Lucas había creído en el Dios que anunciaba Pablo, había recibido el bautismo y la nueva vida siguiendo al Maestro Jesús, el judío. Luego, después de muchos viajes, después de un montón de alegrías, después de una vida de conocimiento, nos da, como en tres perlas, la síntesis del rostro de Dios en las extraordinarias parábolas que hoy hemos escuchado.
El
Dios de Jesús
Lucas dice que Dios es misericordia;
Dios es la misericordia, nos anticipa su maestro Pablo en la segunda lectura
que hemos escuchado. Pero entonces, ¿por qué seguimos pensando en Dios como un
policía, un juez, un jefe severo? ¿Por qué insistimos en mantenerlo lejos de
nuestras vidas relegándolo a las iglesias y al tiempo libre que dedicamos a la
religión?
Con
demasiada frecuencia nuestra triste fe piensa que la vida en Cristo es como una
promesa que hay que cumplir y pagar a la omnipotencia de Dios, no como un
encuentro de plenitud y de fiesta. Tenemos que convertirnos a la ternura de Dios,
tenemos que atrevemos a pensar lo que Él vino a testimoniarnos.
Las
parábolas que acabamos de escuchar sacuden la visión mediocre que tenemos de
Dios para que abramos nuestra fe a la dimensión de su corazón misericordioso.
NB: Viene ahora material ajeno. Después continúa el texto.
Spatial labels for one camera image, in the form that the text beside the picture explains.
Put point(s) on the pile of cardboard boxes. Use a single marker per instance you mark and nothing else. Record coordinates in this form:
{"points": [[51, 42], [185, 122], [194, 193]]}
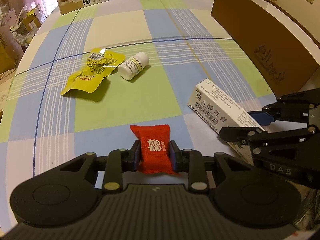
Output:
{"points": [[27, 22]]}

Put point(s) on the white pill bottle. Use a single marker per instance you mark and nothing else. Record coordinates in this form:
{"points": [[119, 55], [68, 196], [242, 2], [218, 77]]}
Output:
{"points": [[132, 66]]}

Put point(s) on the yellow snack packet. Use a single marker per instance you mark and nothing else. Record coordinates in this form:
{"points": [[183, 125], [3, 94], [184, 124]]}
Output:
{"points": [[85, 80]]}

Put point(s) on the white ointment box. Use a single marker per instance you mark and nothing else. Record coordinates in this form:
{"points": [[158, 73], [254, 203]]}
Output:
{"points": [[212, 102]]}

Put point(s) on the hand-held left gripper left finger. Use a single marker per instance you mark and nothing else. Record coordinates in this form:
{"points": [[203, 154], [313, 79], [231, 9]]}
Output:
{"points": [[137, 152]]}

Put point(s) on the checked tablecloth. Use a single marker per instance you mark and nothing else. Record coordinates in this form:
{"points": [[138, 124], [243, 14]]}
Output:
{"points": [[162, 42]]}

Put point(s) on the red candy packet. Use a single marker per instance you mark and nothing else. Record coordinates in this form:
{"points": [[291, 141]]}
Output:
{"points": [[155, 140]]}

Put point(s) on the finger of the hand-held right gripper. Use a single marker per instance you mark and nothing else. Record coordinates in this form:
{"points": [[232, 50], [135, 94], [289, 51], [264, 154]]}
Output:
{"points": [[262, 116], [237, 133]]}

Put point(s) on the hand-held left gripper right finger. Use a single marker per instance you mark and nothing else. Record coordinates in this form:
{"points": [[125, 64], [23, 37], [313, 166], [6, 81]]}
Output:
{"points": [[173, 155]]}

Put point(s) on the brown box with white inside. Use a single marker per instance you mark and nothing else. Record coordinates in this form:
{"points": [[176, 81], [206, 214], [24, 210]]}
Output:
{"points": [[250, 25]]}

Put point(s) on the person's grey clothing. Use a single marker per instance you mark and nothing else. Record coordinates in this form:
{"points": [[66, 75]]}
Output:
{"points": [[310, 205]]}
Convertirse significa pasar de nuestra raquítica perspectiva a la perspectiva inaudita
de Dios, y eso significa actuar como él. Nosotros decimos: “Te quiero porque eres
dulce, porque te lo mereces, porque eres bueno”. Dios dice: “Yo te amo con
obstinación y sin desaliento, porque sé que mi amor te hará bien”. ¡Hay una
gran diferencia entre estas dos perspectivas!
En
el fondo de nuestra actitud está el que queremos y luchamos por construir una
vida de fe orientada en torno a nuestros méritos, y ahí nos sentimos más o menos
cómodos. Pero nadie se merece el amor de Dios. El amor de Dios es absolutamente
gratuito, libre y completo. Dios no nos ama porque seamos buenos, sino que
amándonos sin medida nos hace buenos y nos abre a la esperanza.
“Feliz culpa”
La
solicitud con la que el pastor persigue a las ovejas alejadas es el signo del
amor de Dios para los que se sienten “perdidos”. La experiencia del pecado, que
es este “perderse” en la vida, se convierte en la ocasión para un encuentro más
duradero y auténtico con este Dios que nos persigue con su amor. Lejos de tener
una visión poética o aproximada del pecado, Lucas sabe muy bien que ese dolor
interior que es el pecado - la pérdida, la separación de Dios y de uno mismo -,
puede convertirse en un encuentro que salva, que nos ayuda a retomar el camino
con más autenticidad y ánimo.
Porque
nuestra fe no se basa en nuestras propias fuerzas, en nuestras devociones, en
nuestras prácticas, en nuestros esfuerzos, sino en la obstinación de un Dios
que nos busca para amarnos. Tomar conciencia de esto es estar abiertos a la fiesta,
a participar, como la mujer que busca la moneda perdida, en la fiesta que Dios
hace para los que se dejan encontrar por Él. Los justos, los que se sienten en
su sitio, con la “buena nota” que han sacado gracias a sus méritos, nunca, por
desgracia, podrán experimentar la alegría de ser cargados sobre los hombros del
pastor bueno. Esos, como el hijo mayor de la parábola del Hijo Pródigo “no
entran” en esta perspectiva, en esta mentalidad, no entran a la fiesta que el
Padre prepara para todos. Encerrados en sus pocas certezas, no pueden ensanchar
su corazón con la alegría que el Padre siente con el regreso del hijo perdido.
Cuando,
por fin, nuestras comunidades entiendan el Evangelio de la misericordia y, con sencillez
y simplicidad, lo lleguen a hacer el punto de referencia de sus acciones, entonces
la Iglesia volverá a ser un faro que ilumina el camino de la humanidad.
¡Que
el Dios de la misericordia nos ayude a ello! Así sea.